What Type of Parent Are You?

Greetings and Happy Monday, everyone! May this blog post bring you what you need in the present moment. May my light exude positivity and kindness, and may my love be extended to all who could use a little extra. Asé! Let's seize the moment! 


Because of my busy schedule, my blogs will start aligning with "A Monday Moment with Mal," my live-streamed episodes on YouTube, Facebook, and Twitch. Check them out at the aforementioned links!


I’m grateful for this very moment to be here with you. May blessings flow abundantly in your life!


Now, you know I love me a good definition, and I'm team #factsoverfeelings, right? So, let’s get into it!


You should ALL know one thing: I am a lifelong student of Iyanla Vanzant! She may not know it, but I love listening to her wisdom on any soundbite I get from her. I’ve especially loved listening to her podcast “The R Spot,” which can be found on any platform where podcasts are streamed. I listen to her on Apple Podcasts because I’m #teamApple all day! 


I would encourage you to listen to all of her podcasts, as it’s free therapy and free game. Still, the episode that’s relevant to today’s discussion is Episode 20, entitled “Men Have Feelings Too,” where she speaks with a father who was former military and expresses that he’s struggling with a divorce. He also expresses his worry that his two adult children weren’t given a good life and may end up resenting him for his choice to leave their mother, even though it was best for him. At 9:30, she talked about four types of parents: the Drill Sargeant Parent (Do it because I said So), the “Make ‘Em Happy” Parent (Ok, I give in. Whatever makes you happy, I will do it), the Inaccessible/Unresponsive Parent (Look, go on somewhere and leave me alone), and the Responsible Parent (Ok, I’ll be with you in one second… come tell me what the problem is). She gave great advice to the caller, but I found myself listening to this episode a couple of times because it gave me something to process: what type of parent am I?

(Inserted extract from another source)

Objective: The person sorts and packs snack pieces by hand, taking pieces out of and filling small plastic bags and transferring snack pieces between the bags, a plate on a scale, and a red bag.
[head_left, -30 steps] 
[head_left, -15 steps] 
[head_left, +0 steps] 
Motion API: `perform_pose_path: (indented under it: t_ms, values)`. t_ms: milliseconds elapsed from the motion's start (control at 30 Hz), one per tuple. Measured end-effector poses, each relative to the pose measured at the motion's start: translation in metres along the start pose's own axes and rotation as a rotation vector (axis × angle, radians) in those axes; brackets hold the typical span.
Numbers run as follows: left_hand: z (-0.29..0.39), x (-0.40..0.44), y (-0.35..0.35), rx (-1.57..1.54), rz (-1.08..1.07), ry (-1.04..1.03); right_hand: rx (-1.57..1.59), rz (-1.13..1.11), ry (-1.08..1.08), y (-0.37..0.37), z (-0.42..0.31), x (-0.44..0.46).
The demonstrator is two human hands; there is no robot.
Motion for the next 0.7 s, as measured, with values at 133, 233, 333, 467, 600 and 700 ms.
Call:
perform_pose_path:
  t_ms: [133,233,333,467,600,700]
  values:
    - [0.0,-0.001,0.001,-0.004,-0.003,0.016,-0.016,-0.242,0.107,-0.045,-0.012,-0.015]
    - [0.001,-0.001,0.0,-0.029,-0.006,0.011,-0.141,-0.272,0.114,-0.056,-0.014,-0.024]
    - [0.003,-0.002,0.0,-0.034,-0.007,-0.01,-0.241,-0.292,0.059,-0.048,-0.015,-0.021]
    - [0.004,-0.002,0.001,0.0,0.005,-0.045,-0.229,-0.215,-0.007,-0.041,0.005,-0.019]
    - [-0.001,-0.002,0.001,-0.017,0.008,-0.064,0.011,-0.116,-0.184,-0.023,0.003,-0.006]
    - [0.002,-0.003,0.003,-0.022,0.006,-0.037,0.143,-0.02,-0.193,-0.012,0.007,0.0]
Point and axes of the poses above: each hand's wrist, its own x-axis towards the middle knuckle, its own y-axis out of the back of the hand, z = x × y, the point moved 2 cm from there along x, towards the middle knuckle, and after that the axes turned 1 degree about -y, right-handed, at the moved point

So, upon further research, I learned that this work originates with Dr. Diana Baumrind and researchers Eleanor Maccoby and John Martin. The four types of parenting are reflected in this chart: authoritarian, authoritative, permissive, and uninvolved. The different parenting styles can have different effects on kids' behavior. You can tell which style a parent uses certain traits and degrees of responsiveness (how warm and aware parents are of their kids' needs) and demandingness (how much control parents try to exert over their kids' behavior).



1. The Permissive Parent

Common traits:

  • High responsiveness, low demandingness

  • Communicates openly and usually lets their kids decide for themselves rather than giving direction

  • Rules and expectations are either not set or rarely enforced

  • Typically goes to great lengths to keep their kids happy, sometimes at their own expense


Permissive parents are easy to get along with and are more likely to act like friends with their kids instead of parents. They try to avoid arguments and often give in to their kids' cries at the first sign of trouble. These parents don't tell their kids what to do and let them do what they want.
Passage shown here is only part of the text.